■ Exercise
Filter the data below for the string "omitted" and copy each matching line.

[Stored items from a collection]
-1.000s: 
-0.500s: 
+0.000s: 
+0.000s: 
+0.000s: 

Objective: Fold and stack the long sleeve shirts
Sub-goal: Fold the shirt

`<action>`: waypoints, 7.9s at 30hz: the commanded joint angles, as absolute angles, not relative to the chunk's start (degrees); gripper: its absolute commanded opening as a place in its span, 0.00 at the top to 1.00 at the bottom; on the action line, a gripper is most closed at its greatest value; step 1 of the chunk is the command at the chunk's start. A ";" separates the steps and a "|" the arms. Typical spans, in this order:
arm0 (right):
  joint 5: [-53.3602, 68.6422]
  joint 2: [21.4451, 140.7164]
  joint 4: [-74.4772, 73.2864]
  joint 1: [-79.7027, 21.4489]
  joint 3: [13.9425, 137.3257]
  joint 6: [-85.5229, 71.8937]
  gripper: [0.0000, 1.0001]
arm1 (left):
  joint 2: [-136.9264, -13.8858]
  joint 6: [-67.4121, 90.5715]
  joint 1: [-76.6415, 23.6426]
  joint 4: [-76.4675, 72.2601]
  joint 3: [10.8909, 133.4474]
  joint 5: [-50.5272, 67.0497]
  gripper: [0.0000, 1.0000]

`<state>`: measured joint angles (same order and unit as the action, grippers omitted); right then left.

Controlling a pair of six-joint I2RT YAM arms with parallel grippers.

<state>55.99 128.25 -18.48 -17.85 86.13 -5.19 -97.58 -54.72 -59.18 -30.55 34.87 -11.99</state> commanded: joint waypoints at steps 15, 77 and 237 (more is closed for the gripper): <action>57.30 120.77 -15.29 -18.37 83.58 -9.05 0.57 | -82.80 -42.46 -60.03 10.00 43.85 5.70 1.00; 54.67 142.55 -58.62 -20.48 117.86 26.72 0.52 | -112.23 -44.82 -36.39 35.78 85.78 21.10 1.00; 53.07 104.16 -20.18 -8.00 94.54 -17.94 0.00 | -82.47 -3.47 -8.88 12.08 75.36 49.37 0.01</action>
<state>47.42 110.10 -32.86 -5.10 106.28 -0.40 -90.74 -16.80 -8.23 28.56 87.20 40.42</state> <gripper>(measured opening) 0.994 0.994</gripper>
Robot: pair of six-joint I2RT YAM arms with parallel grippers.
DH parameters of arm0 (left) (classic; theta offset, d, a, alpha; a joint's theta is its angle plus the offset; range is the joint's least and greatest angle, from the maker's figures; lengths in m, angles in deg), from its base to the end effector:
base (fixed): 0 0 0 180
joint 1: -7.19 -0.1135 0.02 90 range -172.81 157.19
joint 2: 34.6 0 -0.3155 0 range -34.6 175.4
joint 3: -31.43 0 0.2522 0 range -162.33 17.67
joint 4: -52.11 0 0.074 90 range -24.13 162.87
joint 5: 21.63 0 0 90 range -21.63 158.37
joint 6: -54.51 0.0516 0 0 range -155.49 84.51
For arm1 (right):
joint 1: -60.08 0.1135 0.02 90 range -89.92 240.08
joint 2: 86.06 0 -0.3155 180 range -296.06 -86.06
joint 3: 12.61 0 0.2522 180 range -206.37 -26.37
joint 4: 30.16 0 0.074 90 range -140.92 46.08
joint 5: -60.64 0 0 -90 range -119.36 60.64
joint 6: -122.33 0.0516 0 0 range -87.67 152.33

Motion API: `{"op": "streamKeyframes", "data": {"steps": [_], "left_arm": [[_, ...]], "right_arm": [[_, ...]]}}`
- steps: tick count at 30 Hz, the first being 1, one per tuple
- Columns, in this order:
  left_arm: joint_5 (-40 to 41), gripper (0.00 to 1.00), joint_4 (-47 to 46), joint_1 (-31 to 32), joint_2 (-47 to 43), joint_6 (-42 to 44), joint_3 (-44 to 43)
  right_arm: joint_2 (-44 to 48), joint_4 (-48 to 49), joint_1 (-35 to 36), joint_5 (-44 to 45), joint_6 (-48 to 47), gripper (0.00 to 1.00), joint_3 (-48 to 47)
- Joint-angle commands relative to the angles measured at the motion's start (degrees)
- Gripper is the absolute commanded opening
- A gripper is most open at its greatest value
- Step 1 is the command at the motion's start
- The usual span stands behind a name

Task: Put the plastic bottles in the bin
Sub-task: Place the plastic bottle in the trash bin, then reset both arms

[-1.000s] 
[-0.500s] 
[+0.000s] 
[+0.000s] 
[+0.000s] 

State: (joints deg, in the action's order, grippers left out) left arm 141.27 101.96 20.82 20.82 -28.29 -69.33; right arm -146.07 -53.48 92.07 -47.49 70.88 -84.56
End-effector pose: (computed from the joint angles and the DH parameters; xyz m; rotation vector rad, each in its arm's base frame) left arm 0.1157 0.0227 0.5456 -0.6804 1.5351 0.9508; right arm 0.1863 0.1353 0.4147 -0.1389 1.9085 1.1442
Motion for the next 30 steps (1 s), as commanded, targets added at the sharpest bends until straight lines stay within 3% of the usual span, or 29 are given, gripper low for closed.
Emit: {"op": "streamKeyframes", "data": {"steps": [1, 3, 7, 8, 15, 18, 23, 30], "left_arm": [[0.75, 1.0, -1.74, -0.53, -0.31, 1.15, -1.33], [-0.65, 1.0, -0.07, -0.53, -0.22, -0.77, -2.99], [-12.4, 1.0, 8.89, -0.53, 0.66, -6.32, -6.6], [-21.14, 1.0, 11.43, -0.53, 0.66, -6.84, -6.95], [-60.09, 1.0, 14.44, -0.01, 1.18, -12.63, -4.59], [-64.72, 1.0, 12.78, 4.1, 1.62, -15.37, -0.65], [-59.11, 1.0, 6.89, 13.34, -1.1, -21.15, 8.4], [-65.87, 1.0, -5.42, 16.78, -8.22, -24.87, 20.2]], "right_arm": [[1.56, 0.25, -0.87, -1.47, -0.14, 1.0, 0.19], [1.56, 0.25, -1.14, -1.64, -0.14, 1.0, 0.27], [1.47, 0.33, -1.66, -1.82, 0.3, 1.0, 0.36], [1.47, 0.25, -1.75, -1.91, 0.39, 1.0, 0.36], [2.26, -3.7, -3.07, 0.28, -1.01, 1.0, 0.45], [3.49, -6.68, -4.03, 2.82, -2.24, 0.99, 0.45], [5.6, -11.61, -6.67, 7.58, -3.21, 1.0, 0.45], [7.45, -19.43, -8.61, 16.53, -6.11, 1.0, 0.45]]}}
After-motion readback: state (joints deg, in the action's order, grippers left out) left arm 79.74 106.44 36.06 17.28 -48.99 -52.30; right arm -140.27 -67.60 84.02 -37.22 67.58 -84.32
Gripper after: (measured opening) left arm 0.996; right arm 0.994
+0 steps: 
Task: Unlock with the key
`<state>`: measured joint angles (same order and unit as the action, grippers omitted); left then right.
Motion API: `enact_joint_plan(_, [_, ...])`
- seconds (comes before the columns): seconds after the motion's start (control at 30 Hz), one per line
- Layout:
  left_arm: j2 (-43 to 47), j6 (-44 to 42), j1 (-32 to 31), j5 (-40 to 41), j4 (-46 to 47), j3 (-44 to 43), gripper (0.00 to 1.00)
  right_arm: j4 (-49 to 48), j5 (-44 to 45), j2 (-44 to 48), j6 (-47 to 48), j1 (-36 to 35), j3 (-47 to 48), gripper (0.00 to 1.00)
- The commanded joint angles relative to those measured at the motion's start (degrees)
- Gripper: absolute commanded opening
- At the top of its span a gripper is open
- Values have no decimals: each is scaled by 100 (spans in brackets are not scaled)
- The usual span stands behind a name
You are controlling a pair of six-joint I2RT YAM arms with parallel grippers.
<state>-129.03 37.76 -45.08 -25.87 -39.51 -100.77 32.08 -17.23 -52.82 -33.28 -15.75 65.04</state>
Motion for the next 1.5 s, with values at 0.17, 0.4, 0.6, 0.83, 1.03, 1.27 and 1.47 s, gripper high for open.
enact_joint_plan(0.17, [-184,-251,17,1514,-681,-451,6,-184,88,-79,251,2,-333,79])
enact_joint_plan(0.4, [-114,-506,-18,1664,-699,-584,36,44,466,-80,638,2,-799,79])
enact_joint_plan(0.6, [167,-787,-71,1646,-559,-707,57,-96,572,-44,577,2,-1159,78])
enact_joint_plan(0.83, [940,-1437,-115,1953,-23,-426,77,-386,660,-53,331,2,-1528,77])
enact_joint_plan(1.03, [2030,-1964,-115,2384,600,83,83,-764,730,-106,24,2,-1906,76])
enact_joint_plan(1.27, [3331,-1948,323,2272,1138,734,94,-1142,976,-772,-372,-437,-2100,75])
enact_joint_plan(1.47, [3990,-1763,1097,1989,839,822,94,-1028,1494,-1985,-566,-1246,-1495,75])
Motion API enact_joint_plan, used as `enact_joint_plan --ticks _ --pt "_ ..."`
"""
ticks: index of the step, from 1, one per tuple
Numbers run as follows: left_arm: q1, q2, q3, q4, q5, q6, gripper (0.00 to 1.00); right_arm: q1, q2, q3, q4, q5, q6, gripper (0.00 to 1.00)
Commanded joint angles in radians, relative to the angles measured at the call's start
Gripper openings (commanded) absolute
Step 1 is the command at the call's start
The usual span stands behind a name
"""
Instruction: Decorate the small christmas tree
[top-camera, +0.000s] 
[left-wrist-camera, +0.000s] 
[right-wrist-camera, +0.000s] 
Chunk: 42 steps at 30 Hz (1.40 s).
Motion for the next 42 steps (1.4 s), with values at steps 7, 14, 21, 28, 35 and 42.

■ Output below
`<state>`: measured joint angles (same order and unit as the action, grippers omitted); right then left.
`<state>`: measured joint angles (same order and unit as the action, grippers omitted); left then right.

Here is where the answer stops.